D. Lucky Permutation
time limit per test
1 second
memory limit per test
256 megabytes
input
standard input
output
standard output

You are given a permutation$$$^\dagger$$$ $$$p$$$ of length $$$n$$$.

In one operation, you can choose two indices $$$1 \le i < j \le n$$$ and swap $$$p_i$$$ with $$$p_j$$$.

Find the minimum number of operations needed to have exactly one inversion$$$^\ddagger$$$ in the permutation.

$$$^\dagger$$$ A permutation is an array consisting of $$$n$$$ distinct integers from $$$1$$$ to $$$n$$$ in arbitrary order. For example, $$$[2,3,1,5,4]$$$ is a permutation, but $$$[1,2,2]$$$ is not a permutation ($$$2$$$ appears twice in the array), and $$$[1,3,4]$$$ is also not a permutation ($$$n=3$$$ but there is $$$4$$$ in the array).

$$$^\ddagger$$$ The number of inversions of a permutation $$$p$$$ is the number of pairs of indices $$$(i, j)$$$ such that $$$1 \le i < j \le n$$$ and $$$p_i > p_j$$$.

Input

The first line contains a single integer $$$t$$$ ($$$1 \le t \le 10^4$$$) — the number of test cases. The description of test cases follows.

The first line of each test case contains a single integer $$$n$$$ ($$$2 \le n \le 2 \cdot 10^5$$$).

The second line of each test case contains $$$n$$$ integers $$$p_1,p_2,\ldots, p_n$$$ ($$$1 \le p_i \le n$$$). It is guaranteed that $$$p$$$ is a permutation.

It is guaranteed that the sum of $$$n$$$ over all test cases does not exceed $$$2 \cdot 10^5$$$.

Output

For each test case output a single integer — the minimum number of operations needed to have exactly one inversion in the permutation. It can be proven that an answer always exists.

Example
Input
4
2
2 1
2
1 2
4
3 4 1 2
4
2 4 3 1
Output
0
1
3
1
Note

In the first test case, the permutation already satisfies the condition.

In the second test case, you can perform the operation with $$$(i,j)=(1,2)$$$, after that the permutation will be $$$[2,1]$$$ which has exactly one inversion.

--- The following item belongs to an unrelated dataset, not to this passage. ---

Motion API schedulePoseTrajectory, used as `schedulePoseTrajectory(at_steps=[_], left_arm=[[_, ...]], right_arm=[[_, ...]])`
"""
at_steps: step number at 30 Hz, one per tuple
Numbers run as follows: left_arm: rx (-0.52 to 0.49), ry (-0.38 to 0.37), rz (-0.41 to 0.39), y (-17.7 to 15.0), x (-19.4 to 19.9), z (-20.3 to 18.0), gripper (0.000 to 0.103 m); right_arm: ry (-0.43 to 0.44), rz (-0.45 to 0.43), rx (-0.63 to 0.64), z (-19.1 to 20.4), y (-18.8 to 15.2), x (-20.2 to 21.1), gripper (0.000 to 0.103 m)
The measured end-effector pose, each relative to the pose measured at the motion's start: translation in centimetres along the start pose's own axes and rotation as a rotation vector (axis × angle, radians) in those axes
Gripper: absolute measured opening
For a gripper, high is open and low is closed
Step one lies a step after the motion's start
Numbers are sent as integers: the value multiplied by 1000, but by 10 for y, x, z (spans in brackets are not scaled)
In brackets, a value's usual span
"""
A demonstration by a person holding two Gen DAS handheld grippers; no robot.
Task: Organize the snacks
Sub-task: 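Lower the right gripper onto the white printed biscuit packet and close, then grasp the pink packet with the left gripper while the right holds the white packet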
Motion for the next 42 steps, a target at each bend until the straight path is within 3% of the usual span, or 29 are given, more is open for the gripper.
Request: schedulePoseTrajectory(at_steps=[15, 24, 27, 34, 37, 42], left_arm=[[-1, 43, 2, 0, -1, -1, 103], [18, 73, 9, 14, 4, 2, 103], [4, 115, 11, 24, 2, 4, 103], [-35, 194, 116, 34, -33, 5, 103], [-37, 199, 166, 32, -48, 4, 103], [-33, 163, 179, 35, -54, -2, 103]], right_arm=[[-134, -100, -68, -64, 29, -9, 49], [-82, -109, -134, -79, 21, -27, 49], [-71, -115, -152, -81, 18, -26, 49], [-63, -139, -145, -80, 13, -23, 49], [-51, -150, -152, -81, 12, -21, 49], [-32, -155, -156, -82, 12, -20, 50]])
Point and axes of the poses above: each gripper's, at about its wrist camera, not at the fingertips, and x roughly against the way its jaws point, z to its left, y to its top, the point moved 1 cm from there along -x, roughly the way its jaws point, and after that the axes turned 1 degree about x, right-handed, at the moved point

In the third test case, it is not possible to satisfy the condition with less than $$$3$$$ operations. However, if we perform $$$3$$$ operations with $$$(i,j)$$$ being $$$(1,3)$$$,$$$(2,4)$$$, and $$$(3,4)$$$ in that order, the final permutation will be $$$[1, 2, 4, 3]$$$ which has exactly one inversion.

In the fourth test case, you can perform the operation with $$$(i,j)=(2,4)$$$, after that the permutation will be $$$[2,1,3,4]$$$ which has exactly one inversion.